Currently charges levied for the buying and selling of securities in this way are treated as exempt from VAT in the UK, but HMRC said that the CJEU's ruling meant it was necessary to change this policy with respect to certain portfolio management mandates. However, it said that portfolio management service providers may be able to structure the way they provide and charge for their services in a way that prevents the incremental VAT liability from arising.

"As a result of the judgment, it is clear that fees charged by portfolio managers on an annual or other periodic basis for the purchase and sale of securities can no longer be treated as exempt from VAT, regardless of whether or not a separate charge is made," HMRC said in its guidance. "However, the [CJEU] in [the] Deutsche Bank [case] only considered the VAT position of periodic fees charged on a flat fee basis where there was no direct link to the transactions being executed."

"Where, therefore, fees are charged strictly on a transaction by transaction basis (that is, per purchase or sale of investments) exemption will continue to apply. This is conditional upon the portfolio management services being contracted for on that basis and the transaction charges being separately identified in any VAT invoice. This VAT treatment will apply irrespective of whether the portfolio is managed on a full discretionary or on an advisory basis," it said.

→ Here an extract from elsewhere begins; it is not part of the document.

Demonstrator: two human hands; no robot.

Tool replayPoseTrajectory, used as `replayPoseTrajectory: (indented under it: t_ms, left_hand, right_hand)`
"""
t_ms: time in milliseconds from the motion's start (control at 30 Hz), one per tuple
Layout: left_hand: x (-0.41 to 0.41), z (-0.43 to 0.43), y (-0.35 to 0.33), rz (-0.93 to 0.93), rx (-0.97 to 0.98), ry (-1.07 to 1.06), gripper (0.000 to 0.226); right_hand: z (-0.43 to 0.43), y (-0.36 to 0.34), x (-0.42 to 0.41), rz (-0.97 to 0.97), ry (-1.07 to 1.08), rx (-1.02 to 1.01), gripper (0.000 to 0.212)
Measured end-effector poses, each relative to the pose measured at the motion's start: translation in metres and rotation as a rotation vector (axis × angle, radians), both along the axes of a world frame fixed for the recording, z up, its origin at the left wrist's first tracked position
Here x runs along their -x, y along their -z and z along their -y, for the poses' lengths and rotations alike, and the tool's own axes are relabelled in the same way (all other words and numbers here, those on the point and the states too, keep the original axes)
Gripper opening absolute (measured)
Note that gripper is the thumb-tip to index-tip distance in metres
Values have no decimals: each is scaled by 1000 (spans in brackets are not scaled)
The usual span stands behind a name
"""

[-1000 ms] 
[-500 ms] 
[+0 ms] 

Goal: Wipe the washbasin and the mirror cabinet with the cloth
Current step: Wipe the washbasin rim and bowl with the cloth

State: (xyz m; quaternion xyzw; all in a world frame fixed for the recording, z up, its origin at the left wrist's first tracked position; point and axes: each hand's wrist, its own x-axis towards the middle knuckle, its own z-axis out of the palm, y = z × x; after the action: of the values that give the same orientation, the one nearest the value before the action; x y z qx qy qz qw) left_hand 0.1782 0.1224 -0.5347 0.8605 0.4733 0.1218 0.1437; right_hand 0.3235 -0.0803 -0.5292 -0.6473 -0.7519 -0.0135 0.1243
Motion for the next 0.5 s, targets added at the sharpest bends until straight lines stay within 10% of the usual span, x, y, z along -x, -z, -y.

Indirect tax expert Darren Mellor-Clark of Pinsent Masons, the law firm behind Out-Law.com, said the new guidance could force wealth portfolio managers into changing their contracts, business models and the way their IT systems work in order to qualify for the "safe harbour" from VAT liability.

"Businesses will need to consider whether their offerings fall within the safe or whether offerings should be altered to ensure that they can," Mellor-Clark said. "If the offerings do not fall within the safe harbour, then operational and systems issues may arise. Especially in identifying commission and transaction fees arising on a taxable basis versus those which will continue to be exempt."

"In considering VAT treatment post 1 December, businesses will need to examine contracts, charging structures and business models to ensure all achieve a consistent result for VAT," he added.

HMRC also tried to clarify the VAT distinction between RDR compliant "on going" services and portfolio management services of the type in the Deutsche Bank case.

Mellor-Clark said "HMRC appears to regard portfolio management as an on-going, or continuous, commitment to monitor and manage an individual client's portfolio." "In contrast, HMRC has expressed the view that on-going services, for RDR purposes, occur on a periodic rather than continuous basis, usually after arranging the sale of a Retail Investment Product – discretionary portfolio management is not a Retail Investment Product – and are usually concerned with monitoring the continued suitability of the client's products or portfolio. Consequently, it appears HMRC intends that this guidance should not apply to 'on-going' services of the type envisaged under RDR."

HMRC said that portfolio management services are distinct from other financial advisory services. This is because it involves "an ongoing commitment to monitor and manage an individual client's investment portfolio to formulate investment decisions or recommendations".

Portfolio management services are also different from services provided by investment fund managers, it added. Fund managers manage "pooled investments within a fund structure" and an exemption from VAT on those services depends on "the nature of the fund being managed", it said.